Information given:
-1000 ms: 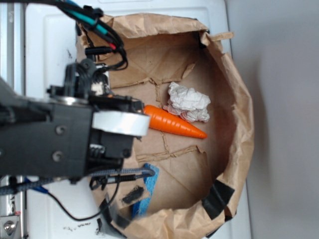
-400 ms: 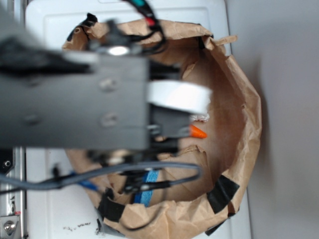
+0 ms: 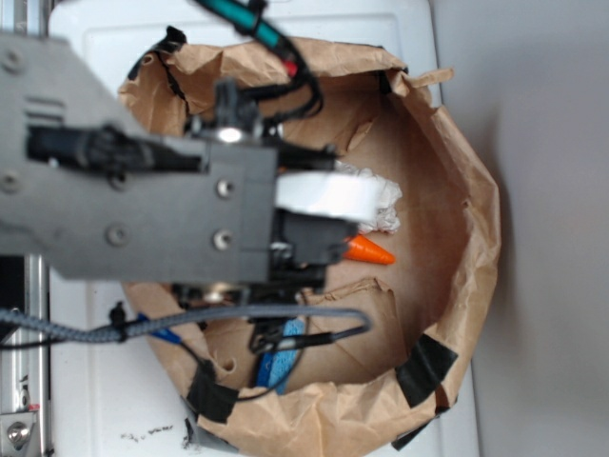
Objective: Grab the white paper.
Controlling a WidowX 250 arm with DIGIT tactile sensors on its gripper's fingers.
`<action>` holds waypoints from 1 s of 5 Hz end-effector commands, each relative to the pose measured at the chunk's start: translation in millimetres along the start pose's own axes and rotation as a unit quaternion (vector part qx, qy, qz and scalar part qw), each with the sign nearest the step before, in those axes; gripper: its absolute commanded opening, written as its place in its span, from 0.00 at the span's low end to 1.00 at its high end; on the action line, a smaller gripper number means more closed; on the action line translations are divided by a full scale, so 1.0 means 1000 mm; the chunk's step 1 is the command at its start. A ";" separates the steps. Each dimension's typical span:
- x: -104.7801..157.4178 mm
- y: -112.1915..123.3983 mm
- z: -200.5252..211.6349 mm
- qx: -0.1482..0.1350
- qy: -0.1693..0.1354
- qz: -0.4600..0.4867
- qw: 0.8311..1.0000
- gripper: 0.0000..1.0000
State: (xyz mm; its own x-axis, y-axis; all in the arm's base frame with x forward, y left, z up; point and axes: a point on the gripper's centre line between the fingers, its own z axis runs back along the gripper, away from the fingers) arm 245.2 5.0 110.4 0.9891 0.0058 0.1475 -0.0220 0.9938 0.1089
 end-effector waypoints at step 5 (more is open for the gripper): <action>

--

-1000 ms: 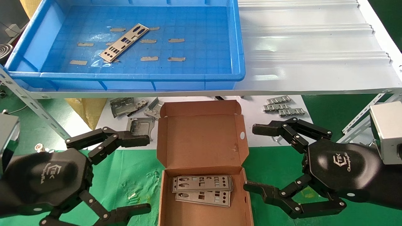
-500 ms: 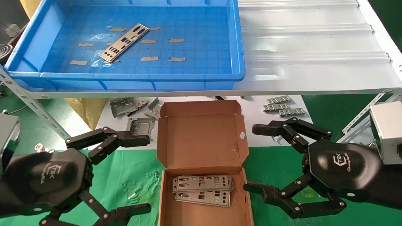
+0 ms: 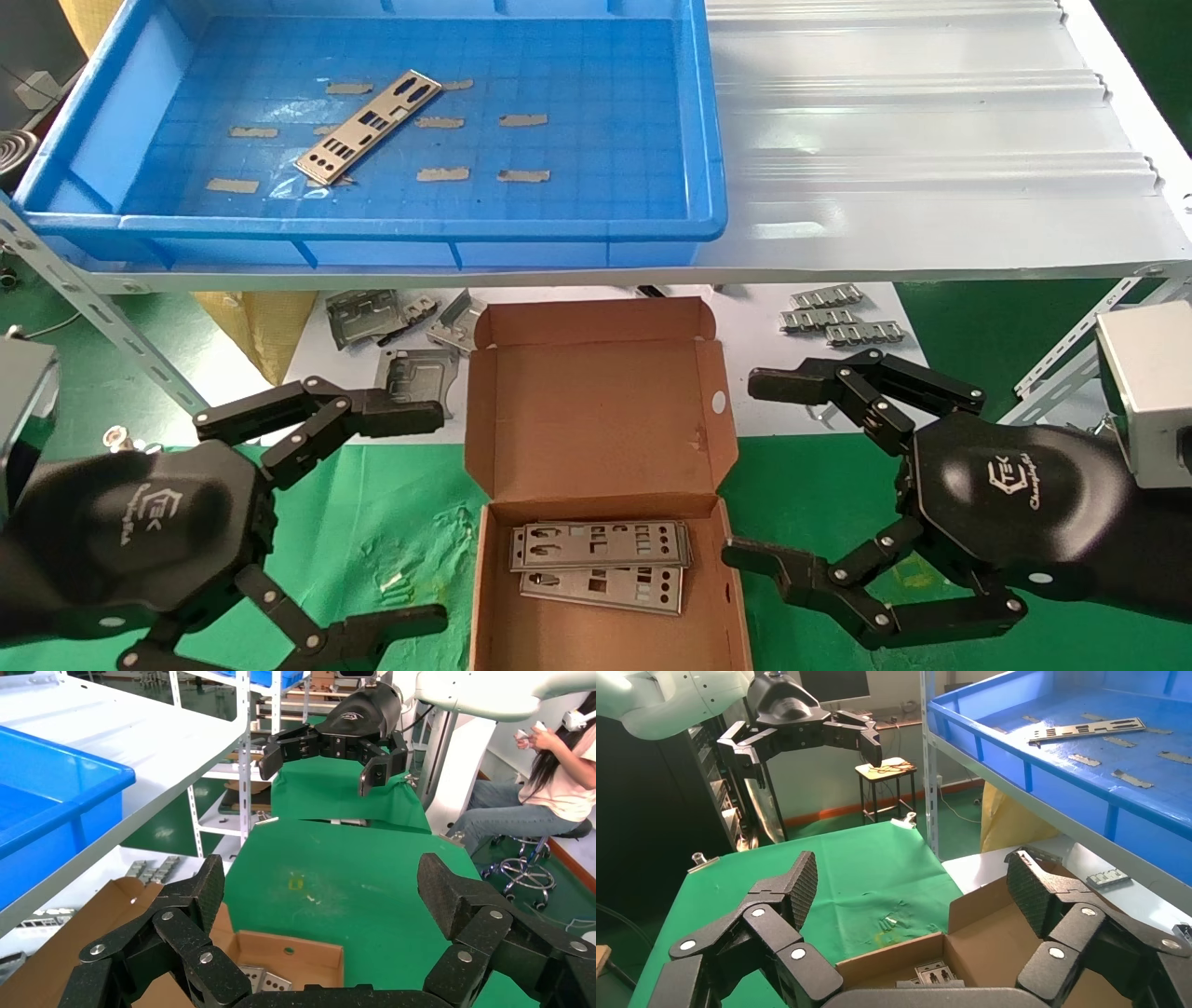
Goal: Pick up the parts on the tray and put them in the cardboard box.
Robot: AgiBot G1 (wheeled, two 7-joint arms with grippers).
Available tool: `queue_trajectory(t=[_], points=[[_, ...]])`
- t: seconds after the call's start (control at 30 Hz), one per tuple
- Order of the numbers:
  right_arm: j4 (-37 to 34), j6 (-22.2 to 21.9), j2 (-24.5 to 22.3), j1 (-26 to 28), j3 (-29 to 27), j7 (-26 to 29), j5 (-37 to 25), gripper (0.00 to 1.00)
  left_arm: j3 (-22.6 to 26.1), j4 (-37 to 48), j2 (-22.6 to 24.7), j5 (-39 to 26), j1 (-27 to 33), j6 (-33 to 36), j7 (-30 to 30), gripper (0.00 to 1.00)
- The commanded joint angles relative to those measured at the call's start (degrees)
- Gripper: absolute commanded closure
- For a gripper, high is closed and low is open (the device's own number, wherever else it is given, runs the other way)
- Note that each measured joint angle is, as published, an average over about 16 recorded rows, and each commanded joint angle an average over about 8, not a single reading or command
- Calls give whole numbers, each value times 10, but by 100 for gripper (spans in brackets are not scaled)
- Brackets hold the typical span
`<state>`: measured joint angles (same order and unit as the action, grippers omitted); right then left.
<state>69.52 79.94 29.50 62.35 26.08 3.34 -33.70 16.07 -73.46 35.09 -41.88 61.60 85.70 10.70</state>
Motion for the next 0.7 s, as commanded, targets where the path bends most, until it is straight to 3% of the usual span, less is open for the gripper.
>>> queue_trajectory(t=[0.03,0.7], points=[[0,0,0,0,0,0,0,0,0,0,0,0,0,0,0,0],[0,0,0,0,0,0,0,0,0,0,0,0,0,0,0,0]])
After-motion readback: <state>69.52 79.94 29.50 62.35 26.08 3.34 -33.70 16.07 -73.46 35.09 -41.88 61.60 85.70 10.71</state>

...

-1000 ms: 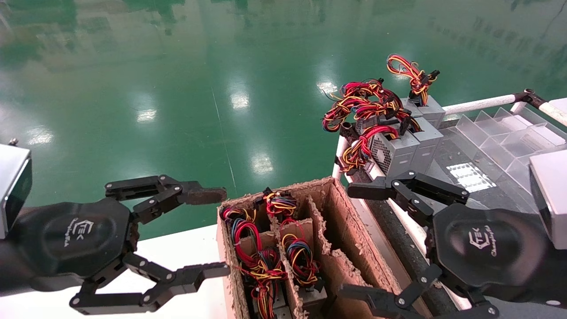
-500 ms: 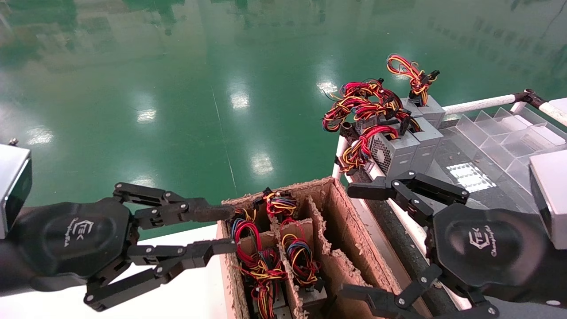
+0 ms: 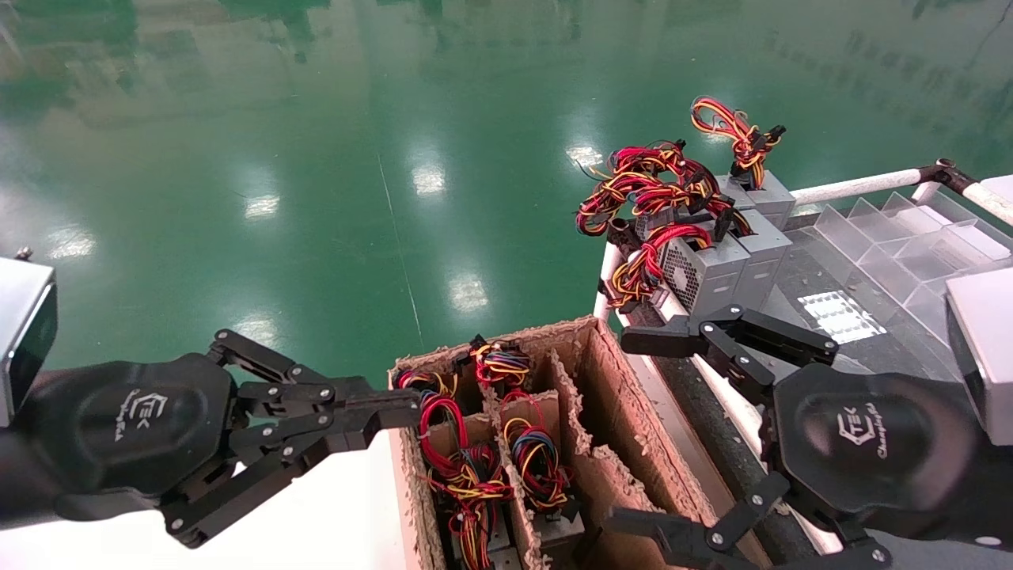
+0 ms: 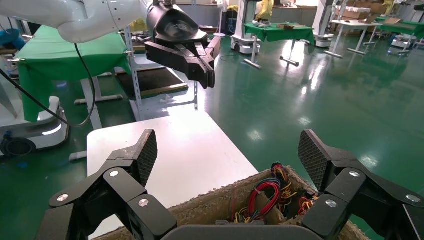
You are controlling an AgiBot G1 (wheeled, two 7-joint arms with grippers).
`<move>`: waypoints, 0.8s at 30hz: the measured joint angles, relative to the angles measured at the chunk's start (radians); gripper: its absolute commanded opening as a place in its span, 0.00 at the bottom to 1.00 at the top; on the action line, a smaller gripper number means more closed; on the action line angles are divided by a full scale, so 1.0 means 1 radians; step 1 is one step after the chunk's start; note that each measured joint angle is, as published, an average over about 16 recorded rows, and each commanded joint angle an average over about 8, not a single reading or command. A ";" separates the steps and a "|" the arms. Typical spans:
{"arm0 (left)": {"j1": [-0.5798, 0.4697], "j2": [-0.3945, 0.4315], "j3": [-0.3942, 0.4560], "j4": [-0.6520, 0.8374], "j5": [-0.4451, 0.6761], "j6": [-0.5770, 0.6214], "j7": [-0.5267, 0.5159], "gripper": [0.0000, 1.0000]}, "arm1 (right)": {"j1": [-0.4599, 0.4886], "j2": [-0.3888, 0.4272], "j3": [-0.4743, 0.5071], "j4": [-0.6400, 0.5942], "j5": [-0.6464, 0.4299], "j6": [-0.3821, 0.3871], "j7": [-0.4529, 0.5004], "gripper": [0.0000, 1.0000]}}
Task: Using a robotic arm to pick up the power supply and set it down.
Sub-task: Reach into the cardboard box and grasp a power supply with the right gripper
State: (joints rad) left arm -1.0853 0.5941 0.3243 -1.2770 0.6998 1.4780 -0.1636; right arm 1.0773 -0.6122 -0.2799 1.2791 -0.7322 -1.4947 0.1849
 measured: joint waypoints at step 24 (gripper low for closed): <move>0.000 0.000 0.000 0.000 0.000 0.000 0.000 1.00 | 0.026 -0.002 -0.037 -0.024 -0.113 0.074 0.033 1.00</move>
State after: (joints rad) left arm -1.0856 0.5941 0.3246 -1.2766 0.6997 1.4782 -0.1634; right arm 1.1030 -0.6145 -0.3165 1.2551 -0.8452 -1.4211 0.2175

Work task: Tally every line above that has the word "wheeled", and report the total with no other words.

Your response: 2